Work to complete -> An exact copy of the data is needed, but without any of its images.

Material provided ->
----
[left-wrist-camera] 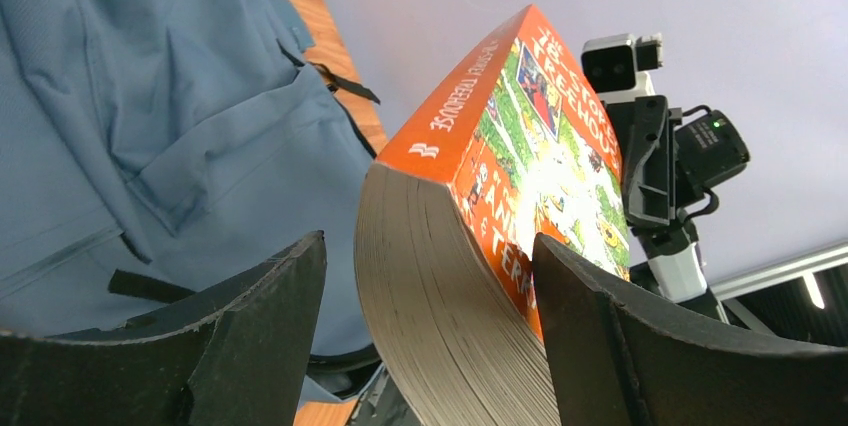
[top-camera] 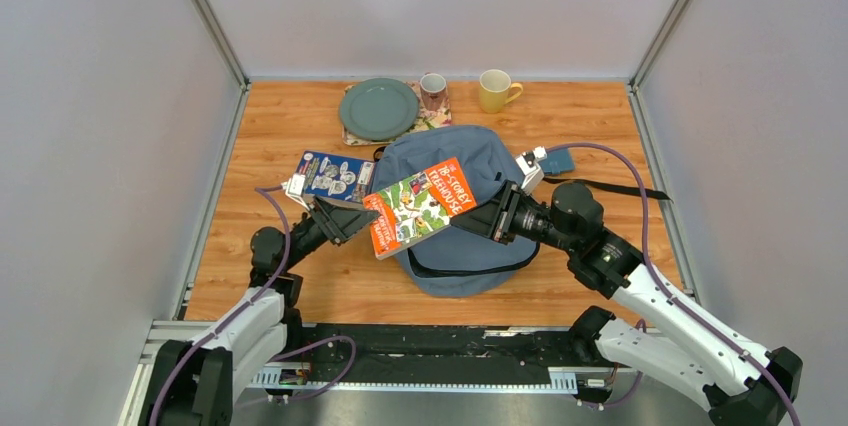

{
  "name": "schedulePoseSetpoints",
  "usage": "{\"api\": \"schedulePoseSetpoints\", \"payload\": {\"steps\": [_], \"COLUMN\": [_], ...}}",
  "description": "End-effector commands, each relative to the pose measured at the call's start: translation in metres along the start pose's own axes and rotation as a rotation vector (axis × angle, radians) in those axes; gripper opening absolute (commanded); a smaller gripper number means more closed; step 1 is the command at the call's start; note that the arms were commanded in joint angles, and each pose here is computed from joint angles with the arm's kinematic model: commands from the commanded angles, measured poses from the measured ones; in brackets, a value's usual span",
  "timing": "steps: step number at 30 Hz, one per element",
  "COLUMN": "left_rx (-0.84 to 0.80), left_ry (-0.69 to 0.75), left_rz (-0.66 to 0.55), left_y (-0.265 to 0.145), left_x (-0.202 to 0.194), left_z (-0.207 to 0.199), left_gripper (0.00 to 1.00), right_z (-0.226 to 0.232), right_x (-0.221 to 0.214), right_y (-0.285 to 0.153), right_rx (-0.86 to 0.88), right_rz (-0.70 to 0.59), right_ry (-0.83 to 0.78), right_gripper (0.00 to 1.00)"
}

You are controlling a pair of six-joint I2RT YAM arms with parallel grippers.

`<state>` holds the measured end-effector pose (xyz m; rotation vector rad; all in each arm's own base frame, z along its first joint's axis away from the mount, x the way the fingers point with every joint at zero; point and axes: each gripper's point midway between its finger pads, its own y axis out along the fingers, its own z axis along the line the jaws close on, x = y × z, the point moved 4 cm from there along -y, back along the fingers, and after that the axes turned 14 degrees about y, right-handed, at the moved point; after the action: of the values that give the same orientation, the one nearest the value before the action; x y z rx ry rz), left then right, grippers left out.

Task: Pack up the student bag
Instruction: Pick up the book from the center of the board.

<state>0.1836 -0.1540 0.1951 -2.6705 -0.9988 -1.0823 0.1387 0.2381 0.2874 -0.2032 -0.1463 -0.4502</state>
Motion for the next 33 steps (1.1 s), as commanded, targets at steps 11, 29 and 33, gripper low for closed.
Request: {"api": "schedulePoseSetpoints", "payload": {"steps": [11,29,33], "left_rx": [-0.230,-0.231,-0.254], "left_ry": [0.082,0.103,0.177], "left_rz": [-0.044,0.122,0.158], "left_y": [0.010,0.010,0.012], "left_x": [0.032,0.023,0.029], "left_z": [-0.052,-0.062,-0.071], "left_gripper": [0.82,0.00,0.00], "right_z": [0.058,-0.020,-0.026], "right_x": [-0.009,0.019,0.027], "right_y": [-0.014,-0.021,-0.048], "right_rx": [0.273,-0.200,-0.270], "right_rz": [0.094,-0.126,-0.206], "right_ry": [-0.047,-0.207,-0.314], "right_gripper": [0.00,0.71,0.88]}}
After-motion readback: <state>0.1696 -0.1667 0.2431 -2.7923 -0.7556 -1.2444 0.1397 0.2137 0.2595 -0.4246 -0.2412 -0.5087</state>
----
Worked solution ->
[left-wrist-camera] 
[top-camera] 

{
  "name": "schedulePoseSetpoints",
  "usage": "{\"api\": \"schedulePoseSetpoints\", \"payload\": {\"steps\": [_], \"COLUMN\": [_], ...}}",
  "description": "End-effector commands, each relative to the pose measured at the call's start: translation in metres along the start pose's own axes and rotation as a rotation vector (axis × angle, radians) in those axes; gripper opening absolute (commanded); a smaller gripper number means more closed; step 1 is the command at the call's start; note that the arms were commanded in joint angles, and each pose here is computed from joint angles with the arm's kinematic model: commands from the commanded angles, measured poses from the measured ones; in brackets, a value's usual span",
  "timing": "steps: step number at 30 Hz, one per element",
  "COLUMN": "left_rx (-0.84 to 0.80), left_ry (-0.69 to 0.75), left_rz (-0.66 to 0.55), left_y (-0.265 to 0.145), left_x (-0.202 to 0.194), left_z (-0.207 to 0.199), left_gripper (0.00 to 1.00), right_z (-0.226 to 0.232), right_x (-0.221 to 0.214), right_y (-0.285 to 0.153), right_rx (-0.86 to 0.88), right_rz (-0.70 to 0.59), right_ry (-0.83 to 0.78), right_gripper (0.00 to 1.00)"
}

You are controlling a pair of six-joint I2RT YAM arms with parallel grippers.

`<state>` holds the measured end-effector pose (xyz m; rotation vector rad; all in each arm's own base frame, z along its first joint's axis away from the mount, x the way the fingers point with every joint at zero; point and axes: each gripper's point midway between its finger pads, its own y axis out along the fingers, its own z axis along the line the jaws close on, x = y × z, the point moved 4 cm from there along -y, back along the fingers, and after that the axes turned 14 degrees about y, right-handed, at the moved point; after the action: of the values that give the same orientation, the one nearest the value before the action; x y z rx ry rz), left then right, grippers left out.

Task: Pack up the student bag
Instruction: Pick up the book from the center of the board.

<state>0.1836 -0.1540 0.1951 -2.6705 -0.9988 -1.0823 0.1387 0.2381 0.2874 -0.2032 -0.1463 -0.4502</state>
Motion for the next 33 steps (1.1 s), as commanded, targets at steps 11, 29 and 33, gripper low for closed.
Request: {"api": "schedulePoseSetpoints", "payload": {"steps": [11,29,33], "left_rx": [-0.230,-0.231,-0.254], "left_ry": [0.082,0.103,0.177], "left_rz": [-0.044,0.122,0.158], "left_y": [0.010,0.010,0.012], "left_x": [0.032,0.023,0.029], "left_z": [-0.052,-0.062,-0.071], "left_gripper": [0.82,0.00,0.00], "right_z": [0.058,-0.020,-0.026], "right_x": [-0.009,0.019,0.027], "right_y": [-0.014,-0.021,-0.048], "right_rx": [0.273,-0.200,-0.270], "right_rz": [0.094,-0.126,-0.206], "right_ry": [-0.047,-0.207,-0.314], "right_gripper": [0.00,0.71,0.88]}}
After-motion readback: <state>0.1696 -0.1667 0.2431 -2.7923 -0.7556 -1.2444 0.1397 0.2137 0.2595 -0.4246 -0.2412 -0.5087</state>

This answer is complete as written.